电话挂断后,温瓷依然举着手机,怔愣了好久。
她忽然明白,自己无法离开南城。
温瓷失魂落魄回到公馆,在大厅站了许久。直到路过的管家提醒她旗袍上的污迹,才想起萧嫣然那杯茶水泼过来时留下的痕迹。
她脱下衣服,把身体埋进温暖的浴缸。
泡完澡,洗了头,换上干净的裙子,只有温瓷自己知道,整个过程脑子都是乱的。
她想到萧文琛,又想到盛惊澜。
她不知道该不该把遇到萧文琛的事告诉外婆和妈妈,这绝对不是一个好的消息,甚至可能乱绕他们的生活。
其次,她明白自己不能任性远离家长,如果盛惊澜和她一样有不得不留在家乡的理由,那他们的感情又该何去何从。
温瓷捂着毛巾擦了擦湿发,花了许久才吹干。
累了,她瘫在沙发上躺了会儿,不知不觉睡了过去。
这一觉睡得并不安稳,一直在做梦,梦境里的画面凌乱模糊,搅得她无法安眠。
她侧身去拿手机看时间,恰巧收到一封新邮件提示。
“温瓷老师你好,你之前提交的苏绣作品《春雨夜》已经通过审核,我们诚邀老师携作品,于十月十五日前往巴黎中国美术馆参加艺术交流展。”

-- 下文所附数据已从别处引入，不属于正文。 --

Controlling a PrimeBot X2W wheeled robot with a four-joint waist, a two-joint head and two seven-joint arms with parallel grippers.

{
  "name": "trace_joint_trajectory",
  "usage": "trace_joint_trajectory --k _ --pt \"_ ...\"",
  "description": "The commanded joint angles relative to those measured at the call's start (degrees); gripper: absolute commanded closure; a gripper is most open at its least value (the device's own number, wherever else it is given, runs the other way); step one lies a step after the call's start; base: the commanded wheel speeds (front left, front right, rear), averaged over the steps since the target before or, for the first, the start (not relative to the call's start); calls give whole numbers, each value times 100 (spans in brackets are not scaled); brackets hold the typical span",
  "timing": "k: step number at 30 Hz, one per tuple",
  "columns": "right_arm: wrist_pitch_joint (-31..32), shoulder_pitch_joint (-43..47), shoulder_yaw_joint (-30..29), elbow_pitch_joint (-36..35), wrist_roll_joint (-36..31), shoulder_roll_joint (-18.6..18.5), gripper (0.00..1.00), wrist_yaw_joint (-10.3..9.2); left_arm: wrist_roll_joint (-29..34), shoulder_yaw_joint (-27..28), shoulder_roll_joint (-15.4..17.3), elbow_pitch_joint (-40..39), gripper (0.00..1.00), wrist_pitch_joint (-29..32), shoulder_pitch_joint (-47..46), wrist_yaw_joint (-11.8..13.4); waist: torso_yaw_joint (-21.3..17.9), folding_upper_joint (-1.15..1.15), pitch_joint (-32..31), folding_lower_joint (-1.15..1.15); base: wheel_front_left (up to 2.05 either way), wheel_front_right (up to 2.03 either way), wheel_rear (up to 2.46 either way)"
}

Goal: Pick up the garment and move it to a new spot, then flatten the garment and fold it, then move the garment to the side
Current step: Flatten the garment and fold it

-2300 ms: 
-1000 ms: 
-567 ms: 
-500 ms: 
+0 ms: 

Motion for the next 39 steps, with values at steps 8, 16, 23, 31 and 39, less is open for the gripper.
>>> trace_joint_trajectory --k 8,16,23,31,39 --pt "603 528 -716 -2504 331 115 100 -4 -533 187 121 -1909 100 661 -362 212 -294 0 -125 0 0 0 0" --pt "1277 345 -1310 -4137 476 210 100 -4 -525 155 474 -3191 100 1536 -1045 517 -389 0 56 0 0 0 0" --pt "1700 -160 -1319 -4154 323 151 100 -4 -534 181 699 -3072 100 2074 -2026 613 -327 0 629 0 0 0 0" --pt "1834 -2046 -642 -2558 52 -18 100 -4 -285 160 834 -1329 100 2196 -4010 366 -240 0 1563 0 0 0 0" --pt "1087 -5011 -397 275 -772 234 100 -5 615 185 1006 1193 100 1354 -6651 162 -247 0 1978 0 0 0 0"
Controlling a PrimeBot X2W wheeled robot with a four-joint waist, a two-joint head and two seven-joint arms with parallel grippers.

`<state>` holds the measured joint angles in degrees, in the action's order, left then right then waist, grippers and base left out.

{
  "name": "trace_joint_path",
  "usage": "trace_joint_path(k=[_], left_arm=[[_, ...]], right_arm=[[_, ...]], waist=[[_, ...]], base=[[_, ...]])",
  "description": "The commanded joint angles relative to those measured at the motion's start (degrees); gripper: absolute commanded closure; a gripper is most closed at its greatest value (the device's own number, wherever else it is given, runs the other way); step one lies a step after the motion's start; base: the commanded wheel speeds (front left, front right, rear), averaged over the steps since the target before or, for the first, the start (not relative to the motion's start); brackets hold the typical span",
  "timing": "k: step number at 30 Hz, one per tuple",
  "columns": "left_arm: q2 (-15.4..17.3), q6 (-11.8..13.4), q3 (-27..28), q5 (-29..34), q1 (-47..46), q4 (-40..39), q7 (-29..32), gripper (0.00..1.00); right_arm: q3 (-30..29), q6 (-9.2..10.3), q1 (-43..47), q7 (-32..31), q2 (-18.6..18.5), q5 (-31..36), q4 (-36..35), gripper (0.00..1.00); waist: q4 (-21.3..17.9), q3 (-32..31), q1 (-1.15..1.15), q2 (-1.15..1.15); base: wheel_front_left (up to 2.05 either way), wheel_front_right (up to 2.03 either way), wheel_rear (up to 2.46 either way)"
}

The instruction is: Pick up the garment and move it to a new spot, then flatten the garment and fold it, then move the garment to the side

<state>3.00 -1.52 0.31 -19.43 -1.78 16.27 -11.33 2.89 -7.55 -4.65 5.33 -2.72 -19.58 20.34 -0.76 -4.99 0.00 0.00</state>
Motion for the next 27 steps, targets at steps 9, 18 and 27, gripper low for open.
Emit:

《春雨夜》是她耗时几个月的创作,能够得到国外艺术协会的认可,本是件值得庆贺的事情,此刻她却提不起兴趣。
*
傍晚,盛惊澜从工作室回到公馆,在温瓷平时习惯待的地方找了一圈也没见到人。
最终在花园的秋千上找到她。
秋千没有晃动,女孩穿着单薄的毛衣,双手抱膝坐在上面,视线斜垂,目光没有焦距。甚至当盛惊澜走到她面前都没发现。
直到盛惊澜伸手握住秋千椅,喊她名字:“温瓷?”
坐在秋千上的女人恍然抬头,仰望着他,脸色寡淡,像失去灵魂。
盛惊澜微眯起眸:“你怎么了?”
温瓷讷讷道:“今天突然知道一件不太愉快的事情。”
“跟萧文琛有关?”他知道温瓷今天跟萧文琛见面的事。
她轻“嗯”一声,又垂下脑袋。
盛惊澜弯腰,拉近跟她之间的距离:“可以跟我说说。”
温瓷静静地坐着,没有第一时间回应,盛惊澜就在旁边等,给足她时间和耐心。
终于,温瓷的声音在空旷的花园再度响起:“我跟妈妈矛盾最凶的几次,你都知道,但你是不是从没听我提起过爸爸。”